_PROBLEM STATEMENT_. The task calls for each record to be given again exactly.

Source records
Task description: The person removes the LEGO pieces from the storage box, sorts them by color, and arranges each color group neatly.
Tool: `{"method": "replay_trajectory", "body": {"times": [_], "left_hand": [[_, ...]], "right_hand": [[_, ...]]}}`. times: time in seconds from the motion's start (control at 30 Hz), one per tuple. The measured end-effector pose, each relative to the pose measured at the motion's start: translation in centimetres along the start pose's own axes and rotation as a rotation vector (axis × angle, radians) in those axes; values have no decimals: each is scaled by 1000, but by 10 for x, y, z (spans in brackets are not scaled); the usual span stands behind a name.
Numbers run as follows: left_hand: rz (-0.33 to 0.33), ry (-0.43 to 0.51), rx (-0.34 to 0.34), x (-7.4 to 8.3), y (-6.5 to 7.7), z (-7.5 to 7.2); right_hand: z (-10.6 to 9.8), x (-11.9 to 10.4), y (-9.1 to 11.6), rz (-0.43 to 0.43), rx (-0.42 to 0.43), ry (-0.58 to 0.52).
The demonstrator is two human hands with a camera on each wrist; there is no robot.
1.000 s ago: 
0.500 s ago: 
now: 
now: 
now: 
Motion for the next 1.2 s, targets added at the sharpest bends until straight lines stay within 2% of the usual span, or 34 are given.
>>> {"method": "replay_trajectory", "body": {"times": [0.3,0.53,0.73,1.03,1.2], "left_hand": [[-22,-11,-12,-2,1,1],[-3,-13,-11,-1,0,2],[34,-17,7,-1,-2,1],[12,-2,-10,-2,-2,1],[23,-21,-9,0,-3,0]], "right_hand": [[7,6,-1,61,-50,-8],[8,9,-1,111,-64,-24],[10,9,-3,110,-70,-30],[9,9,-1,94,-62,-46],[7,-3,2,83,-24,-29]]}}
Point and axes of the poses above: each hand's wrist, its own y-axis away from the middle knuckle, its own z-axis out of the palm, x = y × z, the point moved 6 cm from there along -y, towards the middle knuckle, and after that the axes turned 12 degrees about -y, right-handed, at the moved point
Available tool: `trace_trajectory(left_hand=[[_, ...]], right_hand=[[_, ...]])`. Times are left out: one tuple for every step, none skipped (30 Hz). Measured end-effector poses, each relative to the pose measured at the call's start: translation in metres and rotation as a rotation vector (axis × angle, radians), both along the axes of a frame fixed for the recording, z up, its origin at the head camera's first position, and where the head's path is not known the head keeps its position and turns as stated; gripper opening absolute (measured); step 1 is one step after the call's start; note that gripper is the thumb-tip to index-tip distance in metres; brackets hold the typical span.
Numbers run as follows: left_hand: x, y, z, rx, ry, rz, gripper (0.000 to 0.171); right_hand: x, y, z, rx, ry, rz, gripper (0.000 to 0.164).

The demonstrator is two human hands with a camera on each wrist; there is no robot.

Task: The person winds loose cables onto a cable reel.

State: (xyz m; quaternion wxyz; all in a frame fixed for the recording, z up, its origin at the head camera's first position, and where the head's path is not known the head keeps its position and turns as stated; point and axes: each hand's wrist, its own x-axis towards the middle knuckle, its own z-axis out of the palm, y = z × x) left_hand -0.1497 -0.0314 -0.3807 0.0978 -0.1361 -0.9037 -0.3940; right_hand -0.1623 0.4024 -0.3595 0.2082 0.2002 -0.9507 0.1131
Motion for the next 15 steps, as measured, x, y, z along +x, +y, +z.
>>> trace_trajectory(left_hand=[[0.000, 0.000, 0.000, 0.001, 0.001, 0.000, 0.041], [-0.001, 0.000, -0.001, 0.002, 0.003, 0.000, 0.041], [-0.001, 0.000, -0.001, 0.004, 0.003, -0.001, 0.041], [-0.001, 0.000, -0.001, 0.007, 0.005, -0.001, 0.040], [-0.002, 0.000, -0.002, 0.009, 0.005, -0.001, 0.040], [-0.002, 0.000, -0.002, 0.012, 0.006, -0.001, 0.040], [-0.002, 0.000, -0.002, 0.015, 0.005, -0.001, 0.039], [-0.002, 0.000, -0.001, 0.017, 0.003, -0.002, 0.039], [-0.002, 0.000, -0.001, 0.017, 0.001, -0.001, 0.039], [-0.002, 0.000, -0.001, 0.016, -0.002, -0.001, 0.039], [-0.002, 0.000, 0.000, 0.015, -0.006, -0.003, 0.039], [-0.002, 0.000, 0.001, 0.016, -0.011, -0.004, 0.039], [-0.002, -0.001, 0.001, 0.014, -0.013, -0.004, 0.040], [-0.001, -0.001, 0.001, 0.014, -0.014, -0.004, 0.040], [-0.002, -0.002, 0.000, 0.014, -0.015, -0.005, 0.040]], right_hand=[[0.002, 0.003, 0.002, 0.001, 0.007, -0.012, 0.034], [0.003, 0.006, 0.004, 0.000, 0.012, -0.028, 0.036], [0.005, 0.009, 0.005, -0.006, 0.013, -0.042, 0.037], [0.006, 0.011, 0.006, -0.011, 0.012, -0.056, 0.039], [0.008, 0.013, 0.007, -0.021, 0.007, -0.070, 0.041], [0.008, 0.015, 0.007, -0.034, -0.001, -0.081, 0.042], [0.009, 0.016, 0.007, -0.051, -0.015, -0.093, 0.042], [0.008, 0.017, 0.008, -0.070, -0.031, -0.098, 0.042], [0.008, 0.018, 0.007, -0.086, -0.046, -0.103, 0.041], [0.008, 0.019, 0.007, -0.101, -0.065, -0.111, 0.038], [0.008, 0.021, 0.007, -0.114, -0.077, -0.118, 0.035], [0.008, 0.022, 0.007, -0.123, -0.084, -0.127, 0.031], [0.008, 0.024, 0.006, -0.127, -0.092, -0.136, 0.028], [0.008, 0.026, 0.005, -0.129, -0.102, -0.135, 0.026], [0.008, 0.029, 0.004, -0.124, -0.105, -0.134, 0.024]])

_REPLY TO THE TASK_.
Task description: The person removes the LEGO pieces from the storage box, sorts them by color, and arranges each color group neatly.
Tool: `{"method": "replay_trajectory", "body": {"times": [_], "left_hand": [[_, ...]], "right_hand": [[_, ...]]}}`. times: time in seconds from the motion's start (control at 30 Hz), one per tuple. The measured end-effector pose, each relative to the pose measured at the motion's start: translation in centimetres along the start pose's own axes and rotation as a rotation vector (axis × angle, radians) in those axes; values have no decimals: each is scaled by 1000, but by 10 for x, y, z (spans in brackets are not scaled); the usual span stands behind a name.
Numbers run as follows: left_hand: rz (-0.33 to 0.33), ry (-0.43 to 0.51), rx (-0.34 to 0.34), x (-7.4 to 8.3), y (-6.5 to 7.7), z (-7.5 to 7.2); right_hand: z (-10.6 to 9.8), x (-11.9 to 10.4), y (-9.1 to 11.6), rz (-0.43 to 0.43), rx (-0.42 to 0.43), ry (-0.58 to 0.52).
The demonstrator is two human hands with a camera on each wrist; there is no robot.
1.000 s ago: 
0.500 s ago: 
now: 
now: 
now: 
Motion for the next 1.2 s, targets added at the sharpest bends until straight lines stay within 2% of the usual span, or 34 are given.
>>> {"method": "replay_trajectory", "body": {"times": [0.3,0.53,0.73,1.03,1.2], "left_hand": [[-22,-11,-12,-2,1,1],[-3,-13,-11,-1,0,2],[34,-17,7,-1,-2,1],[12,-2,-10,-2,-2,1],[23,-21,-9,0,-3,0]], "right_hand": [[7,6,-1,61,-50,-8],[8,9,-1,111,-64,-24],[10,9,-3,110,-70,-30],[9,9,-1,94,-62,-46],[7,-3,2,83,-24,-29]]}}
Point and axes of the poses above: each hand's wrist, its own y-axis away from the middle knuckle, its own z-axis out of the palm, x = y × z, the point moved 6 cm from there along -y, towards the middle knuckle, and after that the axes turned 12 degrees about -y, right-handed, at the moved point
Available tool: `trace_trajectory(left_hand=[[_, ...]], right_hand=[[_, ...]])`. Times are left out: one tuple for every step, none skipped (30 Hz). Measured end-effector poses, each relative to the pose measured at the call's start: translation in metres and rotation as a rotation vector (axis × angle, radians), both along the axes of a frame fixed for the recording, z up, its origin at the head camera's first position, and where the head's path is not known the head keeps its position and turns as stated; gripper opening absolute (measured); step 1 is one step after the call's start; note that gripper is the thumb-tip to index-tip distance in metres; brackets hold the typical span.
Numbers run as follows: left_hand: x, y, z, rx, ry, rz, gripper (0.000 to 0.171); right_hand: x, y, z, rx, ry, rz, gripper (0.000 to 0.164).

The demonstrator is two human hands with a camera on each wrist; there is no robot.

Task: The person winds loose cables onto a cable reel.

State: (xyz m; quaternion wxyz; all in a frame fixed for the recording, z up, its origin at the head camera's first position, and where the head's path is not known the head keeps its position and turns as stated; point and axes: each hand's wrist, its own x-axis towards the middle knuckle, its own z-axis out of the palm, y = z × x) left_hand -0.1497 -0.0314 -0.3807 0.0978 -0.1361 -0.9037 -0.3940; right_hand -0.1623 0.4024 -0.3595 0.2082 0.2002 -0.9507 0.1131
Motion for the next 15 steps, as measured, x, y, z along +x, +y, +z.
>>> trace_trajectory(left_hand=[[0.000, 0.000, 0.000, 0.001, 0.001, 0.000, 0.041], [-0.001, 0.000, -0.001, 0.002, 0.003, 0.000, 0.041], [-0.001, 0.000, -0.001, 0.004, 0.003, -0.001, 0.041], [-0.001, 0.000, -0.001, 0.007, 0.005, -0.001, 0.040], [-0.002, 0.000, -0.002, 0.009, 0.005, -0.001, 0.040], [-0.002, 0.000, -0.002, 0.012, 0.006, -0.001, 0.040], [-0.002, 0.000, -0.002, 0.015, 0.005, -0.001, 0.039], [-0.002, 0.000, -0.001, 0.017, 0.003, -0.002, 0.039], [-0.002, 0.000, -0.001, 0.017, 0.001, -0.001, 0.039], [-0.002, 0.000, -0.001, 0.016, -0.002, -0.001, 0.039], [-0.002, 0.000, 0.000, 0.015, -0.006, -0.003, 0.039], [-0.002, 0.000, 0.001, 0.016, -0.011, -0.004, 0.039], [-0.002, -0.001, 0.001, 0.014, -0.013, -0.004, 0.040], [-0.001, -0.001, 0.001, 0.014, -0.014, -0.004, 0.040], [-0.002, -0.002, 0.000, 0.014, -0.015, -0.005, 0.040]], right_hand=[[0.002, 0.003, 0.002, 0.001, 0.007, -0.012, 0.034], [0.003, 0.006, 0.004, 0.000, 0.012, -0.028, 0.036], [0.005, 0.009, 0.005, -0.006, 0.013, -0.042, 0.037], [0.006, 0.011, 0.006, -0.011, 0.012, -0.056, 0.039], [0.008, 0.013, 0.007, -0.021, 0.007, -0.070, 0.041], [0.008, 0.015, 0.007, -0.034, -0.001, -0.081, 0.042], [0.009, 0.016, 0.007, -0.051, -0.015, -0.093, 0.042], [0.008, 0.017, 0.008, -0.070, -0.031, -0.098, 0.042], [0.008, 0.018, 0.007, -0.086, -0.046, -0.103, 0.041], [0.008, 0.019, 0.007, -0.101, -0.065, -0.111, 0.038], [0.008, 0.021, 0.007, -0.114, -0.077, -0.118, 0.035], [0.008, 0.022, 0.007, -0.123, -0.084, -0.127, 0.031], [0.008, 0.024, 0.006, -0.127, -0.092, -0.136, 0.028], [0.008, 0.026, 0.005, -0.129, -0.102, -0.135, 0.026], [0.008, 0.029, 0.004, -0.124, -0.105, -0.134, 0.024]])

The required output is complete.